> _Your instructions_:
Down to the last line, the material below should be reproduced exactly.

> _Supplied information_:
________

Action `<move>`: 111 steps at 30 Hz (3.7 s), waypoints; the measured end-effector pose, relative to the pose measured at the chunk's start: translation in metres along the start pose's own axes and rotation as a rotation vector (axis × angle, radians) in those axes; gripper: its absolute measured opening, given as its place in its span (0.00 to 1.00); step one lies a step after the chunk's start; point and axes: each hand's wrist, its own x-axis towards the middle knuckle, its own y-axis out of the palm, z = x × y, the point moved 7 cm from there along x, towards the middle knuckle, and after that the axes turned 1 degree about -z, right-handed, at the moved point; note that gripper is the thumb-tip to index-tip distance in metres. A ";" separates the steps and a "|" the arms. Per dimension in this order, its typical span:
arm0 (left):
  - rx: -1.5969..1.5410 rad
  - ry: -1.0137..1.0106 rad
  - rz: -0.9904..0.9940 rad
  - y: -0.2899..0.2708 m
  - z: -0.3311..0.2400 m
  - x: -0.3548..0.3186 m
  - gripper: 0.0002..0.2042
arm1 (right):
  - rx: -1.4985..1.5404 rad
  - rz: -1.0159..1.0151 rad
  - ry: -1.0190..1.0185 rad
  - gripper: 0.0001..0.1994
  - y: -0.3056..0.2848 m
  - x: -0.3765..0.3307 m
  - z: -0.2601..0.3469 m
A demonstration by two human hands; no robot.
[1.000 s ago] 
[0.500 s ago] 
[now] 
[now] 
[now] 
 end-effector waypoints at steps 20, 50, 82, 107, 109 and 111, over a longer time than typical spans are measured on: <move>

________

> _Exercise solution_:
Action `<move>`: 111 steps at 30 Hz (3.7 s), waypoints; the measured end-effector pose, relative to the pose measured at the chunk's start: translation in metres along the start pose's own axes and rotation as a rotation vector (axis × angle, radians) in those axes; gripper: its absolute measured opening, given as its place in its span (0.00 to 1.00); step one lies a step after the chunk's start; point and axes: each hand's wrist, its own x-axis towards the middle knuckle, its own y-axis out of the palm, z = x × y, the point moved 7 cm from there along x, towards the middle knuckle, and after that the axes turned 1 degree about -z, right-handed, at the moved point; note that gripper is the thumb-tip to index-tip distance in metres. A ";" separates the steps and a "|" the arms. Per dimension in this order, its typical span:
arm0 (left):
  - rx: -1.5969..1.5410 rad
  - ry: -1.0137..1.0106 rad
  - rz: -0.9904..0.9940 rad
  - y: -0.2899..0.2708 m
  - z: -0.3311..0.2400 m
  - x: -0.3548..0.3186 m
  - gripper: 0.0002..0.2042
arm1 (right):
  - rx: -1.4985..1.5404 rad
  - rz: -1.0159..1.0151 rad
  - ry: -1.0190..1.0185 rad
  - gripper: 0.0001..0.1994
  - y: -0.3056..0.2848 m
  - x: -0.3765..0.3307 m
  - z: -0.2601..0.3469 m
A demonstration by two human hands; no robot.
[1.000 s ago] 
[0.500 s ago] 
[now] 
[now] 
[now] 
 end-effector waypoints at steps 20, 50, 82, 107, 109 and 111, over a longer time than typical spans are measured on: <move>

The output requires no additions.